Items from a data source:
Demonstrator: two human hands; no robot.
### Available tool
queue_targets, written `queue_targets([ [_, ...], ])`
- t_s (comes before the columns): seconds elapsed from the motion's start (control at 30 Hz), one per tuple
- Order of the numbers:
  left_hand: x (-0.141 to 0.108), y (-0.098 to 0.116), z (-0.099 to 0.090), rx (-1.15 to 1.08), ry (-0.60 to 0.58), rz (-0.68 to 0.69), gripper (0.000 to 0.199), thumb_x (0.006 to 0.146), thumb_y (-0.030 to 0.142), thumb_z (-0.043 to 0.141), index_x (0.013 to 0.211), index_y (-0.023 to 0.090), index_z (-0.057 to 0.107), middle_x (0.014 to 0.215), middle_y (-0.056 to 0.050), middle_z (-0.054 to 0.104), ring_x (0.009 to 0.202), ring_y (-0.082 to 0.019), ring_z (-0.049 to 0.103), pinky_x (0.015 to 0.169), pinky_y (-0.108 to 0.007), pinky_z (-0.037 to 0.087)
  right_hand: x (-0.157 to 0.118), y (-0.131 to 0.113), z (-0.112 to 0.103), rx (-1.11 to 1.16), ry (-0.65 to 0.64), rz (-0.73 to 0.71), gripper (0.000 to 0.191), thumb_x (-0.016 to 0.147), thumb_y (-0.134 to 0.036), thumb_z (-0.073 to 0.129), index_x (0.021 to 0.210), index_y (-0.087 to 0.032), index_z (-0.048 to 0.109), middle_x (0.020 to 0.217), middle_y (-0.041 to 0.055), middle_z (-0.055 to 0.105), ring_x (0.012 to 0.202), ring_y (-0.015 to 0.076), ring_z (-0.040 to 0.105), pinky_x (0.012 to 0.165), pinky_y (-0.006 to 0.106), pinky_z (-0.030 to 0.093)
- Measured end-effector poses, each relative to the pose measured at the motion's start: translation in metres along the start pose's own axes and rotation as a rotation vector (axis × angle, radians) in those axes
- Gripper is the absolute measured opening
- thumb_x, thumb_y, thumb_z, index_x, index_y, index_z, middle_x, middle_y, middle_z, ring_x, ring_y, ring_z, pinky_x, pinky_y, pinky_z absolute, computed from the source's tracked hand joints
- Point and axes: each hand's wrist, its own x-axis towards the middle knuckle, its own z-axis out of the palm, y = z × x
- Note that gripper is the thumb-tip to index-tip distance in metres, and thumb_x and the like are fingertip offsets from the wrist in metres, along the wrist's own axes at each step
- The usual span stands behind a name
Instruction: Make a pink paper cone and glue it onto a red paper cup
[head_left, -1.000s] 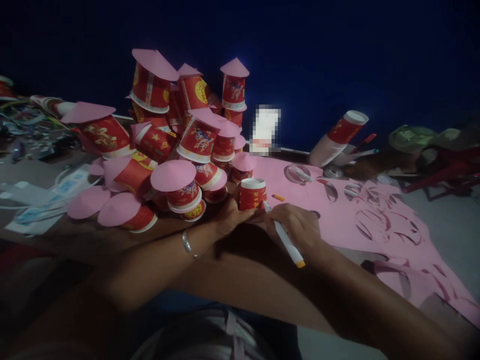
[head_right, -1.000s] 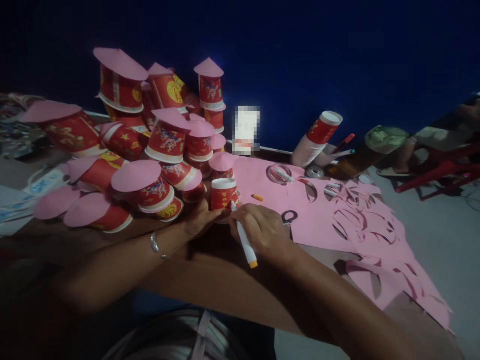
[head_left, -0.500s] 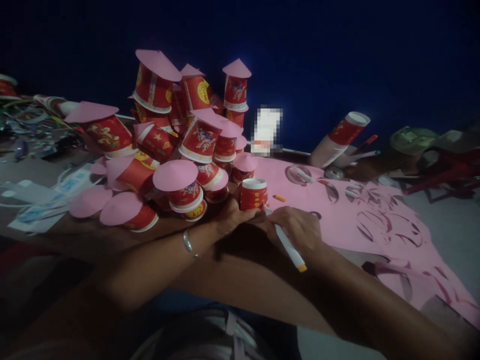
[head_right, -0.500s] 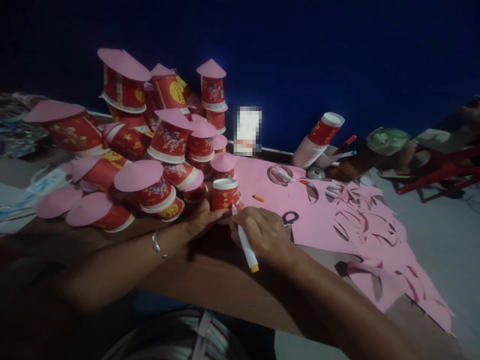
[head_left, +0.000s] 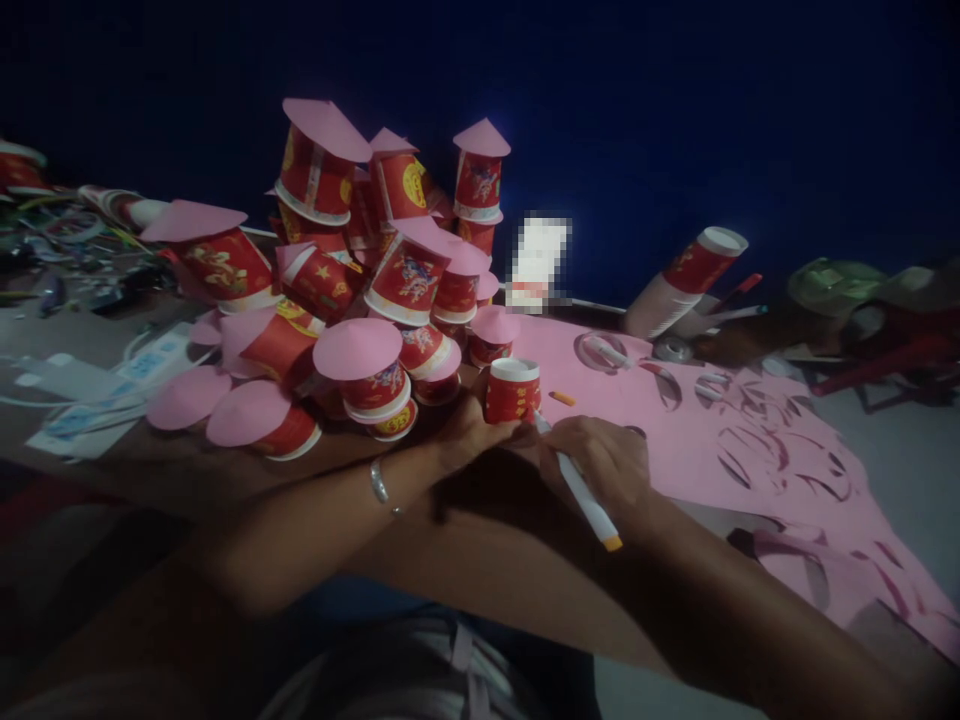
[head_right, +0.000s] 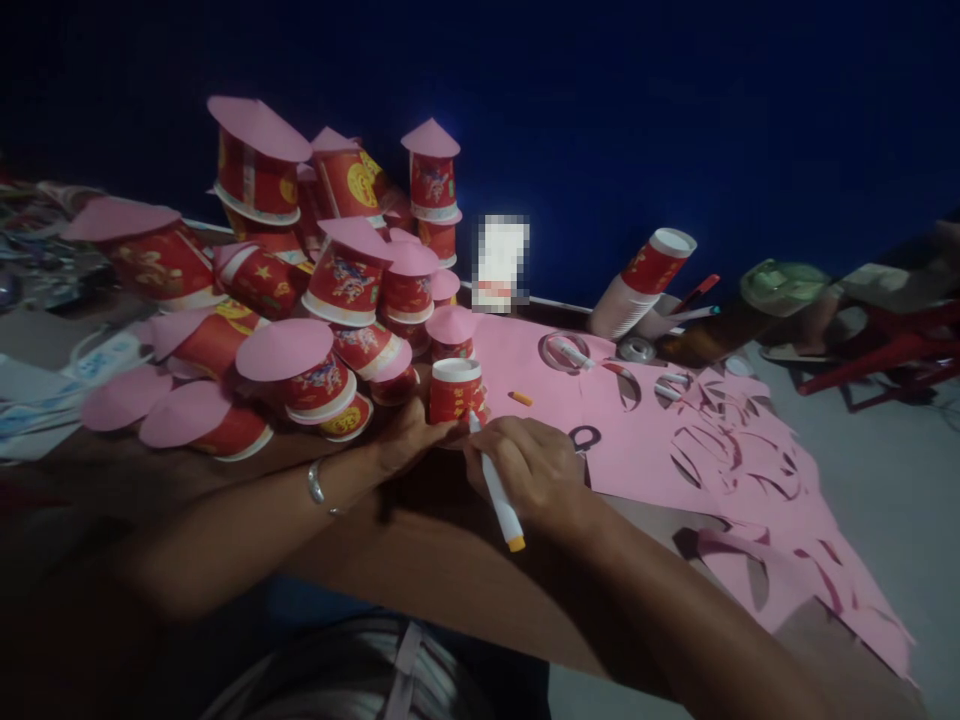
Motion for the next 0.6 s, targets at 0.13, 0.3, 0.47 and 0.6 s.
queue_targets([
  [0.13,0.003,0.003,0.003,0.049,0.044,0.002,0.069,0.051,0.05,0.099,0.1,0.02,0.061,0.095,-0.007,0.074,0.091,-0.028,0.07,0.084,-0.043,0.059,0.006,-0.007,-0.003,-0.009,-0.018,-0.076,0.017,0.093,-0.005,0.067,0.103,-0.017,0.061,0.079,0.003,0.073,0.064,0.0148,0.065,0.057,0.028,0.052],
  [0.3,0.009,-0.007,0.005,0.088,0.06,0.107,0.074,0.049,0.045,0.099,0.107,0.022,0.06,0.101,-0.006,0.072,0.092,-0.026,0.068,0.084,-0.042,0.059,0.01,-0.013,-0.003,-0.037,-0.051,-0.136,0.012,0.094,-0.005,0.067,0.099,-0.014,0.063,0.078,0.005,0.072,0.062,0.0156,0.064,0.056,0.029,0.05],
  [0.47,0.008,-0.018,0.004,0.091,0.036,0.153,0.056,0.059,0.04,0.095,0.098,0.023,0.061,0.085,-0.002,0.069,0.088,-0.025,0.066,0.084,-0.04,0.058,0.01,-0.015,-0.002,-0.029,-0.091,-0.109,0.007,0.098,-0.007,0.065,0.1,-0.014,0.064,0.083,0.0063,0.074,0.067,0.0155,0.066,0.06,0.028,0.053],
  [0.6,0.006,-0.018,0.003,0.085,0.058,0.156,0.057,0.057,0.034,0.096,0.098,0.024,0.058,0.084,-0.001,0.067,0.086,-0.025,0.065,0.081,-0.039,0.058,0.011,-0.014,-0.003,-0.047,-0.061,-0.121,0.011,0.096,-0.006,0.067,0.1,-0.014,0.063,0.081,0.0062,0.074,0.066,0.0155,0.065,0.059,0.029,0.052],
])
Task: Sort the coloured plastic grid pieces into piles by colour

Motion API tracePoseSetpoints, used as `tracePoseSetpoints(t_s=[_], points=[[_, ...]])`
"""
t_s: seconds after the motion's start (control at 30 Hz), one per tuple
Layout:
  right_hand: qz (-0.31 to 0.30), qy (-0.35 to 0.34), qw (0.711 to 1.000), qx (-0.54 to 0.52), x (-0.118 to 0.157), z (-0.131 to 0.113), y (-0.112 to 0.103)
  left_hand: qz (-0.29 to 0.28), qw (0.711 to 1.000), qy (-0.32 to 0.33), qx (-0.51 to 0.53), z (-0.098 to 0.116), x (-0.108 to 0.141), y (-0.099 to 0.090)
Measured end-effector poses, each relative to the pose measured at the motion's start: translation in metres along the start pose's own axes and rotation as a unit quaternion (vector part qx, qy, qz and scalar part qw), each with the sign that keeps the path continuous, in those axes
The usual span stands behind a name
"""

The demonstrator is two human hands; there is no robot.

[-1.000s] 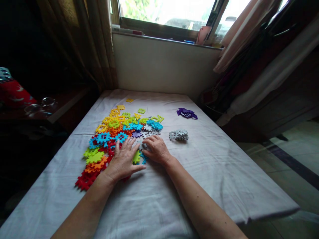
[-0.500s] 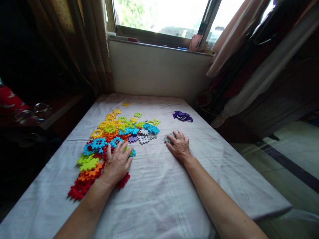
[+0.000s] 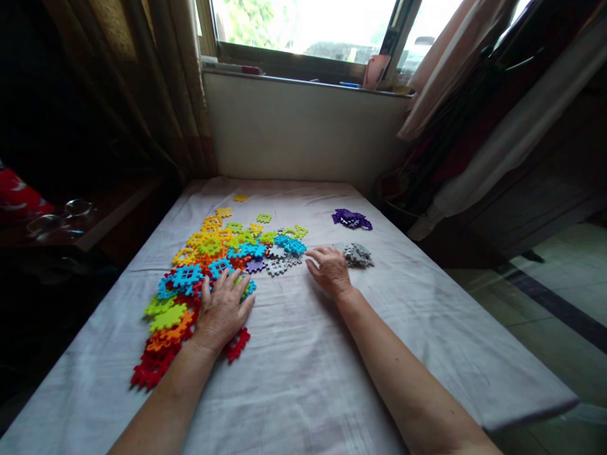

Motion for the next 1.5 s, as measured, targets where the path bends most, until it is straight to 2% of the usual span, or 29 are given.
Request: tracePoseSetpoints(t_s=[0.07, 0.13, 0.23, 0.37, 0.47, 0.6, 0.7, 0.77, 0.83, 0.9, 0.97, 1.1, 1.23, 1.33, 1.5], points=[[-0.042, -0.033, 0.999, -0.007, -0.003, -0.022, 0.007, -0.003, 1.0, -0.002, 0.001, 0.0, 0.0, 0.0], [-0.06, -0.034, 0.998, -0.005, -0.004, -0.031, 0.013, -0.003, 1.0, -0.003, 0.002, 0.0, 0.001, 0.0], [-0.061, -0.037, 0.997, -0.012, -0.001, -0.033, 0.019, -0.001, 1.0, -0.002, 0.0, 0.0, 0.001, 0.0], [-0.023, -0.065, 0.997, -0.041, 0.008, -0.024, 0.015, -0.003, 1.0, 0.002, -0.007, -0.001, 0.001, 0.001], [0.041, -0.029, 0.998, -0.049, 0.012, 0.002, 0.001, -0.006, 1.0, 0.006, -0.008, -0.002, 0.002, 0.001], [0.124, 0.146, 0.981, -0.01, 0.015, 0.064, -0.017, -0.014, 1.0, 0.005, -0.015, -0.002, 0.002, 0.002], [0.127, 0.248, 0.96, 0.005, 0.022, 0.104, -0.017, -0.012, 1.0, 0.006, -0.017, -0.001, 0.002, 0.001], [0.116, 0.277, 0.954, 0.005, 0.027, 0.118, -0.014, -0.009, 1.0, 0.008, -0.016, -0.001, 0.002, 0.0], [0.117, 0.287, 0.951, 0.005, 0.03, 0.123, -0.012, -0.007, 1.0, 0.009, -0.012, 0.0, 0.002, 0.0], [0.132, 0.283, 0.95, 0.004, 0.03, 0.116, -0.014, -0.005, 1.0, 0.009, -0.006, 0.0, 0.002, 0.001], [0.141, 0.244, 0.959, -0.001, 0.025, 0.097, -0.017, -0.002, 1.0, 0.006, 0.0, 0.0, 0.002, 0.001], [0.089, 0.07, 0.993, -0.018, 0.004, 0.023, -0.014, -0.008, 1.0, -0.002, 0.001, 0.0, 0.002, 0.0], [0.016, -0.048, 0.999, -0.006, -0.012, -0.041, 0.0, -0.015, 1.0, 0.0, 0.003, 0.002, 0.001, -0.002], [-0.009, -0.07, 0.997, 0.014, -0.022, -0.061, 0.008, -0.02, 1.0, -0.001, 0.004, 0.002, 0.001, -0.003], [-0.039, -0.076, 0.995, 0.045, -0.036, -0.067, 0.012, -0.019, 1.0, -0.002, 0.005, 0.003, 0.002, -0.003]])
Point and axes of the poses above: each hand's wrist, its own x-axis away from the middle knuckle, its own y-axis out of the palm, z = x × y, the point moved 7 cm from there along -x, towards the middle knuckle, and after that the axes turned 7 degrees about x, right-handed, at the moved point
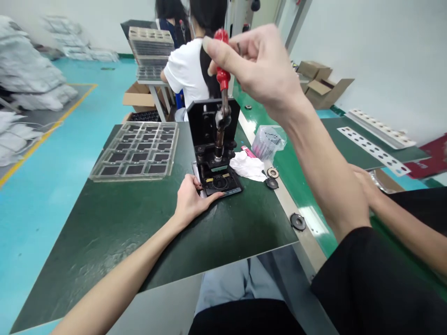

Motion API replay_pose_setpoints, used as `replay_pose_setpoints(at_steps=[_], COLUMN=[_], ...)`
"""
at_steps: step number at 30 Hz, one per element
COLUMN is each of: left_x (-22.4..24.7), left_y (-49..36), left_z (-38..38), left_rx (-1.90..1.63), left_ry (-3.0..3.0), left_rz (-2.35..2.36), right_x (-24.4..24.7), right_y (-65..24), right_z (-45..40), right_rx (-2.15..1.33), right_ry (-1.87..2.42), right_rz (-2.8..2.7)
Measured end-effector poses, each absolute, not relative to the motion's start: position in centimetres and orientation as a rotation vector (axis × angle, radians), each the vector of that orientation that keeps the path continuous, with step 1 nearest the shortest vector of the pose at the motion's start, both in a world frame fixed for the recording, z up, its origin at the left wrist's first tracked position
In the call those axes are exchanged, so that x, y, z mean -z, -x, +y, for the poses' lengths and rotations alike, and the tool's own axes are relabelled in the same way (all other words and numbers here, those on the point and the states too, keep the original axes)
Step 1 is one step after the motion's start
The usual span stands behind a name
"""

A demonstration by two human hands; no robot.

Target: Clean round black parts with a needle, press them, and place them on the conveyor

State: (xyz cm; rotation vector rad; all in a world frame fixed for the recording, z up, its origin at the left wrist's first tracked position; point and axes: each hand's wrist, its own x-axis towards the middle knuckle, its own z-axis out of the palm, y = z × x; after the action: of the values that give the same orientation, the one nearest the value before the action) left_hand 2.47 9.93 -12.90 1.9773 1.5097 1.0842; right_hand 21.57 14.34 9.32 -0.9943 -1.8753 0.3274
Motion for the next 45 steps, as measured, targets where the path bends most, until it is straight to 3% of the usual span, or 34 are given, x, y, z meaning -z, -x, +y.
replay_pose_setpoints(at_steps=[3, 7, 11, 14, 17, 20, 23, 26, 29, 31, 36, 40, 45], left_x=[13.0, 13.2, 13.3, 13.4, 13.4, 13.4, 13.3, 13.3, 13.3, 13.2, 12.4, 11.8, 12.0], left_y=[-2.5, -2.6, -2.7, -2.7, -2.7, -2.7, -2.4, -2.0, -1.8, -2.0, -2.9, -2.8, -2.3], left_z=[10.0, 10.1, 10.1, 10.2, 10.2, 10.2, 10.4, 10.7, 10.8, 10.4, 8.3, 7.6, 8.2], left_rx=[-1.076, -1.105, -1.104, -1.113, -1.128, -1.128, -1.101, -1.084, -1.128, -1.195, -1.338, -1.170, -1.068], left_ry=[-2.015, -2.055, -2.039, -2.042, -2.063, -2.078, -2.084, -2.141, -2.266, -2.384, -2.733, -2.959, -2.990], left_rz=[1.505, 1.505, 1.508, 1.514, 1.510, 1.496, 1.486, 1.475, 1.437, 1.393, 0.981, 0.453, 0.372], right_x=[-8.6, -3.2, 2.4, 3.9, 1.6, -3.7, -8.9, -10.5, -7.1, -2.7, 7.0, 8.1, 7.2], right_y=[-21.0, -21.1, -22.3, -22.9, -22.6, -21.5, -20.6, -21.0, -22.2, -22.8, -21.6, -19.3, -18.8], right_z=[14.5, 10.7, 9.3, 9.5, 9.2, 10.0, 13.6, 16.3, 14.1, 10.8, 6.7, 8.9, 10.3], right_rx=[-0.263, 0.057, 0.109, 0.139, 0.190, 0.172, 0.004, -0.153, 0.029, 0.099, -0.082, -0.115, -0.071], right_ry=[0.934, 0.903, 0.976, 0.977, 0.970, 0.969, 0.994, 1.285, 1.530, 1.468, 1.725, 1.847, 1.847], right_rz=[-1.807, -1.644, -1.758, -1.820, -1.798, -1.687, -1.849, -1.928, -1.734, -1.691, -2.066, -2.265, -2.296])
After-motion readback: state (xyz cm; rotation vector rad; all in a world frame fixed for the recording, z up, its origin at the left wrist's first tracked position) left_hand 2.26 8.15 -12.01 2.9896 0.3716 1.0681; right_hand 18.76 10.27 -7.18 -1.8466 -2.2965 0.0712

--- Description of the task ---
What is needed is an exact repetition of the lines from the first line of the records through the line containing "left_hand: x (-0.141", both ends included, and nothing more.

--- Solution to this problem ---
Demonstrator: two human hands; no robot.
### Available tool
queue_targets, written `queue_targets([ [_, ...], ])`
- t_s (comes before the columns): seconds elapsed from the motion's start (control at 30 Hz), one per tuple
- Order of the numbers:
  left_hand: x (-0.141 to 0.108), y (-0.098 to 0.116), z (-0.099 to 0.090), rx (-1.15 to 1.08), ry (-0.60 to 0.58), rz (-0.68 to 0.69), gripper (0.000 to 0.199), thumb_x (0.006 to 0.146), thumb_y (-0.030 to 0.142), thumb_z (-0.043 to 0.141), index_x (0.013 to 0.211), index_y (-0.023 to 0.090), index_z (-0.057 to 0.107), middle_x (0.014 to 0.215), middle_y (-0.056 to 0.050), middle_z (-0.054 to 0.104), ring_x (0.009 to 0.202), ring_y (-0.082 to 0.019), ring_z (-0.049 to 0.103), pinky_x (0.015 to 0.169), pinky_y (-0.108 to 0.007), pinky_z (-0.037 to 0.087)

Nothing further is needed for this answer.